This all seems a bit odd.  And abusive.

Yes, it would be more pleasing if direct-io was used for reading as
well.  How much more complication would it add?

If I understand correctly, on the read path we're taking a fresh page
which is destined for swapcache and then pretending that it is a
pagecache page for the purpose of the I/O?  If there already existed a
pagecache page for that file offset then we let it just sit there and
bypass it?

I'm surprised that this works at all - I guess nothing under
->readpage() goes poking around in the address_space.  For NFS, at
least!

>
> ...
>
> @@ -93,11 +94,38 @@ int swap_writepage(struct page *page, struct writeback_control *wbc)
>  {
>  	struct bio *bio;
>  	int ret = 0, rw = WRITE;
> +	struct swap_info_struct *sis = page_swap_info(page);
>  
>  	if (try_to_free_swap(page)) {
>  		unlock_page(page);
>  		goto out;
>  	}
> +
> +	if (sis->flags & SWP_FILE) {
> +		struct kiocb kiocb;
> +		struct file *swap_file = sis->swap_file;
> +		struct address_space *mapping = swap_file->f_mapping;
> +		struct iovec iov = {
> +			.iov_base = page_address(page),

Didn't we need to kmap the page?

> +			.iov_len  = PAGE_SIZE,
> +		};
> +
> +		init_sync_kiocb(&kiocb, swap_file);
> +		kiocb.ki_pos = page_file_offset(page);
> +		kiocb.ki_left = PAGE_SIZE;
> +		kiocb.ki_nbytes = PAGE_SIZE;
> +
> +		unlock_page(page);
> +		ret = mapping->a_ops->direct_IO(KERNEL_WRITE,
> +						&kiocb, &iov,
> +						kiocb.ki_pos, 1);

I wonder if there's any point in setting PG_writeback around the IO.  I
can't think of a reason.

> +		if (ret == PAGE_SIZE) {
> +			count_vm_event(PSWPOUT);
> +			ret = 0;
> +		}
> +		return ret;
> +	}
> +
>  	bio = get_swap_bio(GFP_NOIO, page, end_swap_bio_write);
>  	if (bio == NULL) {
>  		set_page_dirty(page);
> @@ -119,9 +147,21 @@ int swap_readpage(struct page *page)
>  {
>  	struct bio *bio;
>  	int ret = 0;
> +	struct swap_info_struct *sis = page_swap_info(page);
>  
>  	VM_BUG_ON(!PageLocked(page));
>  	VM_BUG_ON(PageUptodate(page));
> +
> +	if (sis->flags & SWP_FILE) {
> +		struct file *swap_file = sis->swap_file;
> +		struct address_space *mapping = swap_file->f_mapping;
> +
> +		ret = mapping->a_ops->readpage(swap_file, page);
> +		if (!ret)
> +			count_vm_event(PSWPIN);
> +		return ret;
> +	}

Confused.  Where did we set up page->index with the file offset?

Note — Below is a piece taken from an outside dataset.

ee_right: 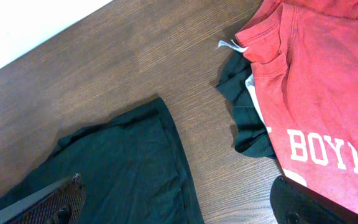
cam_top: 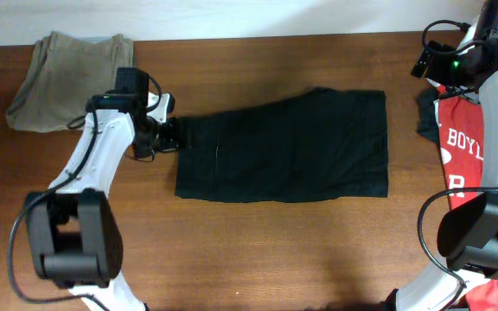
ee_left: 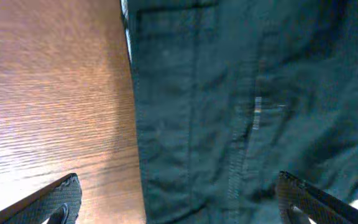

>  	bio = get_swap_bio(GFP_KERNEL, page, end_swap_bio_read);
>  	if (bio == NULL) {
>  		unlock_page(page);
> @@ -133,3 +173,15 @@ int swap_readpage(struct page *page)
>  out:
>  	return ret;
>  }
> +
> +int swap_set_page_dirty(struct page *page)
> +{
> +	struct swap_info_struct *sis = page_swap_info(page);
> +
> +	if (sis->flags & SWP_FILE) {
> +		struct address_space *mapping = sis->swap_file->f_mapping;
> +		return mapping->a_ops->set_page_dirty(page);
> +	} else {
> +		return __set_page_dirty_nobuffers(page);
> +	}
> +}

More confused.  This is a swapcache page, not a pagecache page?  Why
are we running set_page_dirty() against it?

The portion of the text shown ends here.